💬 Host Commentary

Episode 3 is a “boring on purpose” platform episode, and I mean that as a compliment.

This one is about the stuff that quietly causes most real incidents: configuration drift, control plane bottlenecks, and CI/CD guardrails that are either too loose or too painful.

We start with Kubernetes’ new “Configuration Good Practices” guidance. It reads like a reality check for anyone who’s ever had a tiny YAML change turn into a day-long outage. The themes are simple but painfully true: stop treating config like an afterthought, standardize how you template and overlay manifests, avoid magic defaults, and validate early so you don’t discover problems at apply-time. If you’ve got a mix of Helm, Kustomize, raw YAML, and “hotfix manifests from someone’s laptop,” this is a good week to use the Kubernetes post as a neutral checklist and start converging on a sane pattern.
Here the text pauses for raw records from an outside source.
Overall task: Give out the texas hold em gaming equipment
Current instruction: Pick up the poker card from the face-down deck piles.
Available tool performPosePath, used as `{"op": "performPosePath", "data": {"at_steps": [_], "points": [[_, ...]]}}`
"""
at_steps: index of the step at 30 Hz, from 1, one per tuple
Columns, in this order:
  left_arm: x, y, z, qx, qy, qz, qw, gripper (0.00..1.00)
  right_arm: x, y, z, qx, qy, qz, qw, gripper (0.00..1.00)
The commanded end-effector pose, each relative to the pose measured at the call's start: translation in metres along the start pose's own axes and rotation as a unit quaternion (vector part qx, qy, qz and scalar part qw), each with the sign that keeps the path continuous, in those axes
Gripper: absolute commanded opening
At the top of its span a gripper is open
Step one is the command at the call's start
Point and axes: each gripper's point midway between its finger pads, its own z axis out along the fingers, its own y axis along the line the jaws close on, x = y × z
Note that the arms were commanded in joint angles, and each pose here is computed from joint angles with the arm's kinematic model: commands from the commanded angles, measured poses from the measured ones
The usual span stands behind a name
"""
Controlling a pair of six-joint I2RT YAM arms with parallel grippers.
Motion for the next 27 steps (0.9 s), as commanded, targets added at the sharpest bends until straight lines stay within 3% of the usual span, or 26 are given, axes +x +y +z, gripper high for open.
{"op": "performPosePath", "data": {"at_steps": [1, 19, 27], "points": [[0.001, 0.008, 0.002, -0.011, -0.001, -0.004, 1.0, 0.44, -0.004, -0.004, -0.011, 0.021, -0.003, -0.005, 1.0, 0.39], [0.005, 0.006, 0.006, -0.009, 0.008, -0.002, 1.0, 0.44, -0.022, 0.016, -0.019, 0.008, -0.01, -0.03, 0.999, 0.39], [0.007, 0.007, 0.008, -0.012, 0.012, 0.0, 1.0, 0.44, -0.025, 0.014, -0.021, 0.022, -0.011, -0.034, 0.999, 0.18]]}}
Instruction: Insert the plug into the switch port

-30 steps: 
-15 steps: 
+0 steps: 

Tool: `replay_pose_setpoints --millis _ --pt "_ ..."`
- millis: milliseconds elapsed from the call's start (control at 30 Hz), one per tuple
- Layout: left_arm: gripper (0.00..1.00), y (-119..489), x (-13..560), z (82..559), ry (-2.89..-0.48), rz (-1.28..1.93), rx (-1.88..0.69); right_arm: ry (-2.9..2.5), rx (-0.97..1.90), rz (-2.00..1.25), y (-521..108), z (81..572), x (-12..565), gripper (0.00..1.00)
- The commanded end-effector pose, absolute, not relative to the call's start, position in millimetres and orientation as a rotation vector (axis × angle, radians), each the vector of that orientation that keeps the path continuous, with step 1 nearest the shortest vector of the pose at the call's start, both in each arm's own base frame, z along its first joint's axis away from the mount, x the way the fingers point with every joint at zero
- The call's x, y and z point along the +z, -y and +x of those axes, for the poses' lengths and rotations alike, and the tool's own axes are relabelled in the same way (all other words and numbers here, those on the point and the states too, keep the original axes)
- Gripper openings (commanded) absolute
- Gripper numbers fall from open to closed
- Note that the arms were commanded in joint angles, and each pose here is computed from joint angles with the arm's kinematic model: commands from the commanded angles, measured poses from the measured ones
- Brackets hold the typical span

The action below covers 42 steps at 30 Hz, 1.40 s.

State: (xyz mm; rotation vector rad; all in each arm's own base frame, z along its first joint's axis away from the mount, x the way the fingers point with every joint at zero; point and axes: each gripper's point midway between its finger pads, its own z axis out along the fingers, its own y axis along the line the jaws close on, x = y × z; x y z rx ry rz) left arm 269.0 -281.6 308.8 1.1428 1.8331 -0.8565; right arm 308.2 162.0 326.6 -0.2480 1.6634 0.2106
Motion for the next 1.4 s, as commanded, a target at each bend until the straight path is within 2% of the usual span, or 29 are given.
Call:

Then we move into AWS and EKS. The interesting shift here is AWS acknowledging the two areas that bite teams at scale: control plane capacity and networking visibility. Provisioned Control Plane is basically “stop guessing and reserve control plane headroom,” which matters a lot in multi-tenant clusters and during noisy deploy windows. And the container network observability updates are really about answering the question we all get: “who is talking to what, and why is it slow?” Without having to duct-tape five separate tools together to prove it.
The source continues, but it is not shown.